Position de Glencore Canada Corporation
Glencore demande de faire ajouter douze pièces. Une des pièces à ajouter correspond à une étude produite par Janet Anderson (toxicologue) et qui a été financée par la compagnie. Cette étude viserait à jeter un éclairage sur les conclusions et les limites du rapport de l’INSPQ,
Les demandeurs rejettent la pertinence de l’ajout de ce document, car il ne respecterait pas les critères applicables à ce type de demande. Le document est une expertise qui nécessiterait l’administration d’une preuve contradictoire qui ne fait pas partie des démarches dans une audience en autorisation.

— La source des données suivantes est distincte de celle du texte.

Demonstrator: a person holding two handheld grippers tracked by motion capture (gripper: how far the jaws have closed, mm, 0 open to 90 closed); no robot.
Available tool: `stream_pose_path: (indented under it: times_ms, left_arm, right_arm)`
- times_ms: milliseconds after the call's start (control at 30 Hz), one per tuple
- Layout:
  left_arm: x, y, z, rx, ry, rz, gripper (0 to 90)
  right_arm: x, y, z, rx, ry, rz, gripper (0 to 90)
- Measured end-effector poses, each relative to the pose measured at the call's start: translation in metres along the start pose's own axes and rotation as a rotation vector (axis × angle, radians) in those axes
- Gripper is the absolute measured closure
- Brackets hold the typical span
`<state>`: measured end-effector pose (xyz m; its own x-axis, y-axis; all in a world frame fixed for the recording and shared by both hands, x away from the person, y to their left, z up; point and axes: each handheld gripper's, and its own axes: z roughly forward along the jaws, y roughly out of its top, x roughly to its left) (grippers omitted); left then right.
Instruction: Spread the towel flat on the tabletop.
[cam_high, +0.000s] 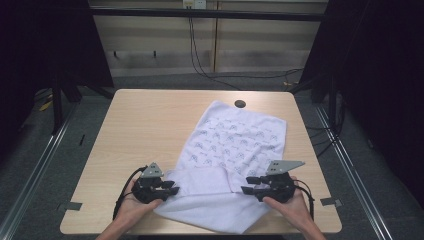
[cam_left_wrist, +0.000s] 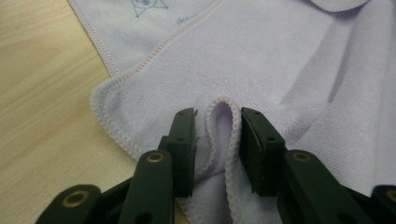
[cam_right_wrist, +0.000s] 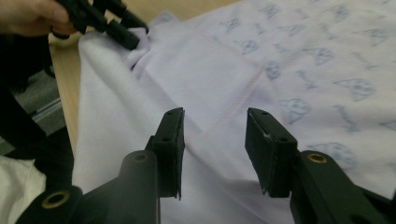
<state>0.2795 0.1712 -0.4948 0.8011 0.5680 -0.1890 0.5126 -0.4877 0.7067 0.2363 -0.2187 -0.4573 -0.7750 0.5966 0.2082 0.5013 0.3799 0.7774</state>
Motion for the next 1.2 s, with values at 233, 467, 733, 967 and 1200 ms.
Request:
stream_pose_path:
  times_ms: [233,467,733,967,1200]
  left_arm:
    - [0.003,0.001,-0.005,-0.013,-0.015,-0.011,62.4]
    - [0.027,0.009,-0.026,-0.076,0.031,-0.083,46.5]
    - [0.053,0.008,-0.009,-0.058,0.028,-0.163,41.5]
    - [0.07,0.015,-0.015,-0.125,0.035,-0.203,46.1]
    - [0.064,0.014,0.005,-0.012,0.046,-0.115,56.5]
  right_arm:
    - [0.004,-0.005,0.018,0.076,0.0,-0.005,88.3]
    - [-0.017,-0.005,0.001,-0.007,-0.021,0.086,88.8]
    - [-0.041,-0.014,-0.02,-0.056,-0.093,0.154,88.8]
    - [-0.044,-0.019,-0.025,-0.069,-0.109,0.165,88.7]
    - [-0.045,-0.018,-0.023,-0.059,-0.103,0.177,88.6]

Article 575 permettant de cadrer une décision d’autorisation d’un recours collectif
Selon les demandeurs, au stade de l’autorisation, le rôle du tribunal se limite à s’assurer que les critères de l’article 575 sont remplis:
Article 575 : Le tribunal autorise l’exercice de l’action collective et attribue le statut de représentant au membre qu’il désigne s’il est d’avis que:
1° les demandes des membres soulèvent des questions de droit ou de faits identiques, similaires ou connexes;
2° les faits allégués paraissent justifier les conclusions recherchées;
3° la composition du groupe rend difficile ou peu pratique l’application des règles sur le mandat d’ester en justice pour le compte d’autrui ou sur la jonction d’instance;
4° le membre auquel il entend attribuer le statut de représentant est en mesure d’assurer une représentation adéquate des membres.
Les critères de l’article 575 devraient donc, selon le demandeur, être interprétés et appliqués largement de manière à favoriser un accès plus facile aux actions collectives en tant que moyen d’atteindre les objectifs décrits ci-dessus. Cela ne laisse donc pas de place à la discrétion judiciaire lorsque les critères sont remplis. S’il existe un doute quant à la satisfaction de l’un des critères, ce doute doit être interprété en faveur des demandeurs. Les demandes d’ajouts de documents ne doivent pas constituer des moyens de défense et ne doivent pas empiéter sur le fond du litige. Elles ne doivent pas engendrer un débat sur le fond.
Nous aurons d’ici un certain temps la décision du juge à savoir s’il autorise le dépôt de certains documents du PGQ et de Glencore Canada Corp. pour l’audience en autorisation.
On peut constater qu’un recours collectif doit passer par un long processus où l’issue est imprévisible.